Lack of Async Compute on Maxwell Makes AMD GCN Better Prepared for DirectX 12

BiggieShady · Sep 3, 2015

truth teller · Sep 3, 2015

turns out nvidia async implementation is just a wrapper

source: ka_rf @ beyond3d forum

their marketing department should have a full schedule on the next days

FordGT90Concept · Sep 3, 2015

We kind of already gathered that, no? Async on AMD cards is executed asynchronously while async on NVIDIA cards is executed synchronously.

Interesting that on both architectures, 100 threads appears to be the sweet spot.

Xzibit · Sep 4, 2015

truth teller said:
turns out nvidia async implementation is just a wrapper

source: ka_rf @ beyond3d forum

their marketing department should have a full schedule on the next days

Someone has to find out what kind of performance will be expected if the developer codes for Async and has multi-gpu scalability to the game engine.

BiggieShady · Sep 4, 2015

Those nvidia cons managed to have a gpu architecture that is good for dx12 while it is good for dx11 at the same time, in the middle of a transition from dx11 to dx12 ... damn them.
Those bastards may even engineer Pascal completely with dx12 in mind.

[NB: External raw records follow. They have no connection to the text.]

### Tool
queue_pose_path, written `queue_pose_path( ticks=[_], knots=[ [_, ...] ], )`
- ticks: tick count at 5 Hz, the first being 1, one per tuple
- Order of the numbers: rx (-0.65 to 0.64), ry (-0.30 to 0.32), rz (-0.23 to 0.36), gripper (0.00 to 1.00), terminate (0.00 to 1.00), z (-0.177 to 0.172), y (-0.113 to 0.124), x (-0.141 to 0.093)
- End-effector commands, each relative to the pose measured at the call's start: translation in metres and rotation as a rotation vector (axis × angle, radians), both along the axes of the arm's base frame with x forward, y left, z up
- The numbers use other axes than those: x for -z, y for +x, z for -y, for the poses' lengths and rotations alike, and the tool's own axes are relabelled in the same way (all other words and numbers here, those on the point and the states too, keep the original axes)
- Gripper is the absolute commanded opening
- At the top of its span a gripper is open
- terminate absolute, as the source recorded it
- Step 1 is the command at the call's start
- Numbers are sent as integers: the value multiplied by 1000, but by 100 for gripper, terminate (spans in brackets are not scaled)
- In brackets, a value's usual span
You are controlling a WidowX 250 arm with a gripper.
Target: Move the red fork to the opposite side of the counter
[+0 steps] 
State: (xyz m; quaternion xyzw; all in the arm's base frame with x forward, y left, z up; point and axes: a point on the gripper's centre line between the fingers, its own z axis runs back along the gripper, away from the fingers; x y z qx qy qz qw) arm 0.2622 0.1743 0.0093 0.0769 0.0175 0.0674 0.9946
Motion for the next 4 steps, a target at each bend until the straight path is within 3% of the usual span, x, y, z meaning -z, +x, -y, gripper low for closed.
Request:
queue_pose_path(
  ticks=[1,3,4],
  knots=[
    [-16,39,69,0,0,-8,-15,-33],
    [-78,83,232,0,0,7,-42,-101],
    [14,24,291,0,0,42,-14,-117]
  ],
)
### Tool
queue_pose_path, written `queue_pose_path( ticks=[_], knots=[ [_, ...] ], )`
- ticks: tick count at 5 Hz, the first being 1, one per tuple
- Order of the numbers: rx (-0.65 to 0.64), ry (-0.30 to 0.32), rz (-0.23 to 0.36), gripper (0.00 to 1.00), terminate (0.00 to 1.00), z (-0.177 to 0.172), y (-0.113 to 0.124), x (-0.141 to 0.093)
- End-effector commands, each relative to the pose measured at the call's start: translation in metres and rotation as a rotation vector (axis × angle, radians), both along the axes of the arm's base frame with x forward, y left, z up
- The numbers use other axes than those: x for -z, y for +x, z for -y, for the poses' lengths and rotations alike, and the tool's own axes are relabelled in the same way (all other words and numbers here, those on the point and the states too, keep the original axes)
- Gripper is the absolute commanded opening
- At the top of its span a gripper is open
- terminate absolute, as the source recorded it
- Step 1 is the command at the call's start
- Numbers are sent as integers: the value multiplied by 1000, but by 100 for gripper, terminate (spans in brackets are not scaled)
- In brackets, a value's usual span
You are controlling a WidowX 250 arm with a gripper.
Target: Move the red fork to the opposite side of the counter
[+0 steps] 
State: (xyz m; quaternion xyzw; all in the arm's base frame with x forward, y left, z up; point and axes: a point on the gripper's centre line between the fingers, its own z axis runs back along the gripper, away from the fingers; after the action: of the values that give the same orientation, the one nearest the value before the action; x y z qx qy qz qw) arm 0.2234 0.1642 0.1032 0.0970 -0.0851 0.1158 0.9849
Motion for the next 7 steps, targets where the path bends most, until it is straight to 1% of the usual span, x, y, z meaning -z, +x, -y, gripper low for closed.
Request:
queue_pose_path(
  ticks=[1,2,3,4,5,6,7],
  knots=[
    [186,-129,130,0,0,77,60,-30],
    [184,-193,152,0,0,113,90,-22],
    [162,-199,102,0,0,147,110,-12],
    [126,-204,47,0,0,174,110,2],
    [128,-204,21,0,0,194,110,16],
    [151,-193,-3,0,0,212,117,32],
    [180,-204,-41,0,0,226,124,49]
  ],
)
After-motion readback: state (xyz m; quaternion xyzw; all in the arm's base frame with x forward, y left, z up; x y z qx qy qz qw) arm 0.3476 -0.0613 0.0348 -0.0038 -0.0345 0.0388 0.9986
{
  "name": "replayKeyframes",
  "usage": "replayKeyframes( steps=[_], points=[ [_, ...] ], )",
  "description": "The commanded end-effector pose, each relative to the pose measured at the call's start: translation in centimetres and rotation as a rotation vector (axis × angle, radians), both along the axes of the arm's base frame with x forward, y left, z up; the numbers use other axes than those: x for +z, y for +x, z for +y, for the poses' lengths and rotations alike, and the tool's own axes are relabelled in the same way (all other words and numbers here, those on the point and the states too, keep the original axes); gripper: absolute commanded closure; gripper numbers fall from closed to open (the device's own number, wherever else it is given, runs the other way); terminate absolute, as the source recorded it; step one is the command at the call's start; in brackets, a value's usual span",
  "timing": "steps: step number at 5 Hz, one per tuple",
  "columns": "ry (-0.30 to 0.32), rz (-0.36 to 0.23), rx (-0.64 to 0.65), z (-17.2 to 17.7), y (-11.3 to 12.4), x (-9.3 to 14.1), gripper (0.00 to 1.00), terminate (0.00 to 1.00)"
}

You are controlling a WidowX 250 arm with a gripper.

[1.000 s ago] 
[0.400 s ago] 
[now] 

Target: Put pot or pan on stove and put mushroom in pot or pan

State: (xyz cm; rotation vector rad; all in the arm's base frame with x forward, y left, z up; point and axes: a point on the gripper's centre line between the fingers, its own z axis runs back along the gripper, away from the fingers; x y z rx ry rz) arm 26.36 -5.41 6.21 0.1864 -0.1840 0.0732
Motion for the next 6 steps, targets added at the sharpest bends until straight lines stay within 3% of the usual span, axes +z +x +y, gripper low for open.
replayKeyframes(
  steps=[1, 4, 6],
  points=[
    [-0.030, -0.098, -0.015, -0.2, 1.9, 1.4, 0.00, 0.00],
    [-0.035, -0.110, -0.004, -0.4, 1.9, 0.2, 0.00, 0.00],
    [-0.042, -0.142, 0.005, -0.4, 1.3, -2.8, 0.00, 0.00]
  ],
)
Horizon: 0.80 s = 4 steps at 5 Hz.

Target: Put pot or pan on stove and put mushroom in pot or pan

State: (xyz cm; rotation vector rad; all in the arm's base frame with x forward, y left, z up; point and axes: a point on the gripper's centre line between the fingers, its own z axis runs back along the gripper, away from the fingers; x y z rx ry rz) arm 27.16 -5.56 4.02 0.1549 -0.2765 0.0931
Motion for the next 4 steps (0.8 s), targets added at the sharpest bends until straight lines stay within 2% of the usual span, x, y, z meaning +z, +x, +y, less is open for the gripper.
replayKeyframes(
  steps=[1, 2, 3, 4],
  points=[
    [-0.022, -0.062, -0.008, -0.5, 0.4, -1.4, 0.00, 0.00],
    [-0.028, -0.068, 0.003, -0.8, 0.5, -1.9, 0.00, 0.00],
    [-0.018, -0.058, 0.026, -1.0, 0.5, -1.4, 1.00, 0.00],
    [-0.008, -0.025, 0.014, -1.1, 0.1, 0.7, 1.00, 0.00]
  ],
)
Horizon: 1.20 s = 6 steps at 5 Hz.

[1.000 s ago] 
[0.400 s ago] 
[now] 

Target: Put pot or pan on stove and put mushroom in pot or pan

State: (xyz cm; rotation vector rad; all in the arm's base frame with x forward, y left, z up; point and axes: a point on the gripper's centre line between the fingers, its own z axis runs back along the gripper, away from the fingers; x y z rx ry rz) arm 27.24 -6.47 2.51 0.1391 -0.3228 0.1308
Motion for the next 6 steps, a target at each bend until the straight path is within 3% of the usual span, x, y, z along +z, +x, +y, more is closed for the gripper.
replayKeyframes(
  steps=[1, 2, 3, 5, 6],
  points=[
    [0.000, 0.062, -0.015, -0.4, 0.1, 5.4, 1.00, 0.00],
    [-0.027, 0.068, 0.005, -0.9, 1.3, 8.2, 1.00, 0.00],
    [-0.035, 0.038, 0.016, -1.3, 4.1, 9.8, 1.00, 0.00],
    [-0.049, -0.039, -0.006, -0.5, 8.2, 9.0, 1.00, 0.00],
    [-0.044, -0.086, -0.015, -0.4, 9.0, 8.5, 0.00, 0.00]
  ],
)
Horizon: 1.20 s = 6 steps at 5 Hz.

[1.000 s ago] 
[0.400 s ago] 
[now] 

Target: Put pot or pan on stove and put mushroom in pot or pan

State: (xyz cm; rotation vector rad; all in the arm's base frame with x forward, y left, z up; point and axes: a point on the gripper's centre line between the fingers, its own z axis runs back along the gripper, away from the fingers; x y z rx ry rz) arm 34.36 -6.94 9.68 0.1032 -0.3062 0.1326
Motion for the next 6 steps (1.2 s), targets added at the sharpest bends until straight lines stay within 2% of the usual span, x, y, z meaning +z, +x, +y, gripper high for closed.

But seriously, Maxwell architecture seems to handle async task concurrency between themselves just fine (latencies are in accordance with 32 queue depth)... problem is graphics workload being synchronous against async compute workload - if there is no architectural reason to be that way, this could be solved through a driver update. Troubling thing is, if nvidia knew they could fix it in driver update, they'd be faster with their response. Maybe Jen-Hsun Huang is writing a heartwarming letter.

qubit · Sep 5, 2015

Sony Xperia S said:
Why am I not surprised at all by this too ?

Nvidia is so dirty like pigs in the mud.

I keep telling you that this company is not good but how many listen to me ?
The world will become a better place when we get rid of nvidia.

Monopoly of AMD (with good hearts) will be better than monopoly of nvidia (who only look how to screw technological progress).

Say whut?! :eek:

Especially the bold bit. With idiotic statements like that, no wonder you're getting criticized by everyone.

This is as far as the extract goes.